Обмениваясь светскими шуточками, мы выходим из кабинета. Пино, словно мерин, спит стоя у двери.
Часы на пожарной каланче показывают ровно три утра, когда мы останавливаемся перед виллой, где живет Консей, главный инженер завода.
— Такое впечатление, что в доме ни души,— замечает Пино.
— Сейчас я это проверю. Вы вдвоем остаетесь в машине. Если я через год и один день не выйду к вам, то только тогда поинтересуйтесь в морге, имеются ли там свободные места.
Рядом с калиткой гараж. Я без особого труда проникаю в него и сталкиваюсь нос в нос с капотом довольно редкой, но престижной у нас, маркой американского автомобиля. Двигатель еще теплый. Значит, владелец поставил автомобиль в гараж совсем недавно.
Довольный первым открытием, я через небольшую незапертую дверь из гаража попадаю во двор владения Консея. В два прыжка преодолеваю расстояние от гаража до крыльца; еще два прыжка, и я на нем. Дверь заперта на ключ.
Благодаря своему «сезаму» я довольно быстро оказываюсь в холле, освещенном луной. Осторожно поднимаюсь по деревянной лестнице на второй этаж, не в силах заставить не скрипеть ее ступеньки.

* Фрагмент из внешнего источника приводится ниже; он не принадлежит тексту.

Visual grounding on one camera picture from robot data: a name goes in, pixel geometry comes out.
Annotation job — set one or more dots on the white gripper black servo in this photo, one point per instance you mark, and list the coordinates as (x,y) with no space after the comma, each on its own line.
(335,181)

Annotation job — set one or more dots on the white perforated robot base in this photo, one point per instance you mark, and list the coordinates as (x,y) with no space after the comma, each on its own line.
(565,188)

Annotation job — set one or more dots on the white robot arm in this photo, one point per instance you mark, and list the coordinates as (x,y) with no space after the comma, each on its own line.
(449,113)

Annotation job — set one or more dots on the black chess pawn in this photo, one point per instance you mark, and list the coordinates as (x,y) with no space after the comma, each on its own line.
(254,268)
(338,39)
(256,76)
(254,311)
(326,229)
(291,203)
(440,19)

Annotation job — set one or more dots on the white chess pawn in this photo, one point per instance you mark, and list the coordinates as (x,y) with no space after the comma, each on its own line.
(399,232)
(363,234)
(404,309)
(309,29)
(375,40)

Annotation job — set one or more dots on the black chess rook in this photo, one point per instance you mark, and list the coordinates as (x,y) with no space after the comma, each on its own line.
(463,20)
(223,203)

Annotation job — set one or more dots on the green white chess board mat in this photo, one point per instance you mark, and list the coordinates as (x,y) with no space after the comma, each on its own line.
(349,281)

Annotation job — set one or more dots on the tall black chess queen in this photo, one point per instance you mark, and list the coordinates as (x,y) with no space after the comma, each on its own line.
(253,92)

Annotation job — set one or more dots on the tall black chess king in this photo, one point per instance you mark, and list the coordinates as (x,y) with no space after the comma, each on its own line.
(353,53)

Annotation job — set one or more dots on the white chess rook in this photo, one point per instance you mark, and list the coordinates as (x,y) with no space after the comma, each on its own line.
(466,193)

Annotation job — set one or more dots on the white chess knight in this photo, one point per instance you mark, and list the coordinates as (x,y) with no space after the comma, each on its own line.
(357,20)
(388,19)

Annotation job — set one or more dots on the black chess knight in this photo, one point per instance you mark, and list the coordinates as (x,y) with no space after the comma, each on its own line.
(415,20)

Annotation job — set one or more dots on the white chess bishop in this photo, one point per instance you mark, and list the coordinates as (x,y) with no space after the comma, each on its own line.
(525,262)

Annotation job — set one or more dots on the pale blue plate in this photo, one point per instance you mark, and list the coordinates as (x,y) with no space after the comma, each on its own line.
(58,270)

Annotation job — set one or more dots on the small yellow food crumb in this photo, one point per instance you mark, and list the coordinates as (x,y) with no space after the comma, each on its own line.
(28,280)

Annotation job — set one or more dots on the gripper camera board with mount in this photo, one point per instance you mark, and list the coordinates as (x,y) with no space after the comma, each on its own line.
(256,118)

Решаю заглянуть в первую же комнату. Дверь открывается без ключа. Узким лучом фонарика исследую интерьер. Это спальня. Пустая кровать... Все понятно! Но поздно: меня шарахают по голове. Чем-то холодным... Чем-то стальным... Чем-то круглым...

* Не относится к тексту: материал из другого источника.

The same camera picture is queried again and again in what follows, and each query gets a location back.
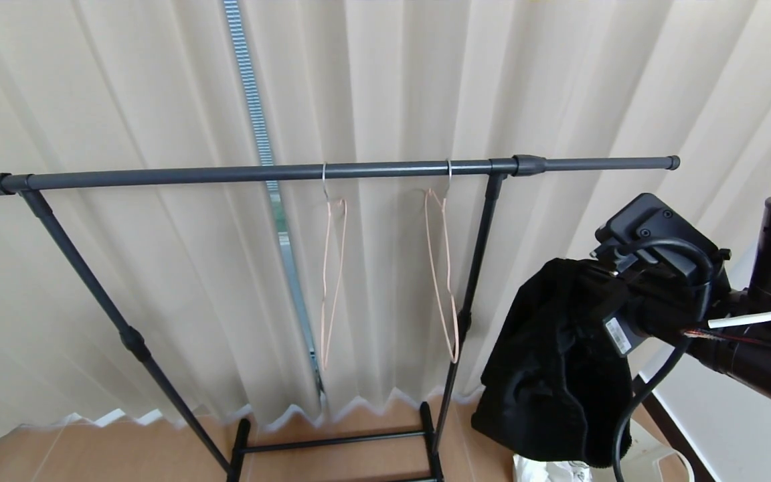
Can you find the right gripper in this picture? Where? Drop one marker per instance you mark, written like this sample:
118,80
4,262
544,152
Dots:
660,318

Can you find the black shorts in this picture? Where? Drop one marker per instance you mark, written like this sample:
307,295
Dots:
546,375

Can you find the white laundry basket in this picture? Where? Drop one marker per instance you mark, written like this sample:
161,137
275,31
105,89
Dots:
653,462

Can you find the pink clothes hanger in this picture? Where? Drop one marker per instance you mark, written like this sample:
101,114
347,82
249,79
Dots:
324,361
455,355

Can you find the black clothes rack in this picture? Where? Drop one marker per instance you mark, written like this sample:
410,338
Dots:
158,177

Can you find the white garment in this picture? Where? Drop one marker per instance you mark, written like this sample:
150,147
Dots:
546,472

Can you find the beige curtain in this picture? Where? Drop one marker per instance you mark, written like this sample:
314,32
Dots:
559,80

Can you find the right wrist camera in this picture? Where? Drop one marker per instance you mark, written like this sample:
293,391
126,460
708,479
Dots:
653,221

Мне удается устоять на ногах. Как только иссякает поток искр из моих глаз, я пытаюсь медленно повернуться лицом к агрессору.
— Не двигайтесь! — приказывает он сухим голосом.
Владелец виллы вытаскивает из моего кармана пистолет,
потом пинком в зад толкает меня к креслу.
— Садитесь...
Я повинуюсь. Это позволяет мне наконец увидеть, с кем я имею честь общаться. Передо мною мужчина лет сорока, коренастый, невысокого роста, лысеющий. Он в брюках, а вместо пиджака на нем пижамная куртка, одетая поверх белой рубашки.
Взгляд его светлых глаз очень серьезный... Характер у него не мед...
Он подходит к телефонному аппарату, снимает трубку.
— Что вы собираетесь делать? — спрашиваю я.
— А что, по-вашему, я могу еще делать, если не звонить в полицию...
— Так сразу?
— Так сразу! Вы же не станете утверждать, что забрались в мой дом с пистолетом в кармане, чтобы предложить мне, например, пылесосы.
— Конечно же, месье Консей, не пылесосы, но кое-что более значимое и стоящее...
Я стараюсь говорить с легким итальянским акцентом, что у меня отменно получается.
Он кладет трубку и начинает рассматривать меня более пристально. Я выдерживаю взгляд его холодных глаз.
— Объясните!
Это уже что-то значит: рыбка начинает клевать, почуяв приманку.
Поскольку я не тороплюсь давать ему объяснения, он настаивает:
— Так что вы хотели бы мне продать?
— Молчание. В некоторых ситуациях эта субстанция становится на вес золота!
— Я не понимаю...
— Сейчас поймете... Меня зовут Диано...
Я начинаю сложную и очень опасную игру, надеясь на свой инстинкт и самообладание, стараясь казаться как можно естественнее.
— Диано,— шепчет он, не скрывая своего удивления.
— Взломщик секретных сейфов... Это я только что поработал на заводе «Вергаман»!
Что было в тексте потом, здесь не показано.